Recursive Bayesian estimation is a well known tool for tracking an object/objects by fusing measurements from sensors [9, 10, 11, 12]. In particular, particle filters [13, 14, 15, 16] have proven to be effective in robotics [17] and in a wide variety of fields [18]. Object tracking using visual feedback turns out to be challenging in that it generally requires the development of suitable filtering techniques that need to account for the presence of cluttered background and to be sufficiently fast to cope with the real-time specifications of the task. To fulfill such requirements, Graphics Processing Unit (GPU) technologies, comprising their software development kit (e.g. CUDA [19], OpenCL [20]), enable real-time implementation of complex recursive filtering pipelines for visual object tracking.
In this paper we propose a novel particle filter that estimates the 6D pose (considering position and orientation) of the robot’s end-effector without the use of markers. To yield our estimates, we resort to Computer Aided Design (CAD) schematics in order to render 3D mesh models of the end-effector as they would appear from the robot’s viewpoints. Finally, we extract Histogram of Oriented Gradient (HOG) [21] descriptors from the camera images that we compare against the rendered images. We demonstrated that our approach is effective and robust in experimental visual servoing tests carried out in real settings using the iCub humanoid robot [1].

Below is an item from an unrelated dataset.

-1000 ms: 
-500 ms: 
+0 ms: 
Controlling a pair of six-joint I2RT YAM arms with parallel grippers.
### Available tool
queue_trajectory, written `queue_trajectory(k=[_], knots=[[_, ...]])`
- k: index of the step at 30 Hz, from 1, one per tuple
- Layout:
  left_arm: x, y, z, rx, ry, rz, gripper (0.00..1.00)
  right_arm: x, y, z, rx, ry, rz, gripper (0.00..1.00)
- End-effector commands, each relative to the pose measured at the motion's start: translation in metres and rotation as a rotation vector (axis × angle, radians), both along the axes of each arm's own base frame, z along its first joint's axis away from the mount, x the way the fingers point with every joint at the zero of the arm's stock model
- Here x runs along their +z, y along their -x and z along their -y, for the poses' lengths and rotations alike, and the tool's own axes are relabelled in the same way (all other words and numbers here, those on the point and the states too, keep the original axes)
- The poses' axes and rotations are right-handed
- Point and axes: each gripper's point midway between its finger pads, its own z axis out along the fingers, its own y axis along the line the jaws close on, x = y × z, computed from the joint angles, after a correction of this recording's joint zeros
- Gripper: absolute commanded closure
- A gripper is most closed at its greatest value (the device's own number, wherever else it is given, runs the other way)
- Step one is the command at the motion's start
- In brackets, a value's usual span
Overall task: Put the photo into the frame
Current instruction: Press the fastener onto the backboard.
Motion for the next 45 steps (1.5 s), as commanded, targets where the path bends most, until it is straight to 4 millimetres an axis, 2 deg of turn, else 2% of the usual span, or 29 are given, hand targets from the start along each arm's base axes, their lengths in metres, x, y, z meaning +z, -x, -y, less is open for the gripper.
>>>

The rest of the paper is organized as follows. Section II provides an overview of visual hand tracking for both human and robotic hand. Section III briefly introduces recursive Bayesian filtering and the particle filter formulation, then details our contributions to 6D pose estimation of a robot’s end-effector using histogram of oriented gradient descriptors. In Section IV we report on the experiments to validate our framework. Finally, Section V provides concluding remarks and future work.
II RELATED WORK
The problem of hand tracking has been extensively addressed in computer vision, especially for building intuitive interfaces. Due to its similarity with the task we addressed in this paper we revise some of this work.
One of the first contribution on hand-shaped object tracking was in 1994 with DigitEyes [22], which tackled the problem with a disjoint hand model-based approach (i.e. each part of the hand was considered an independent entity to be estimated), using a combination of line and point features with a Gauss-Newton algorithm [23]. This method, however, does not perform well in complex scenario, such as cluttered background.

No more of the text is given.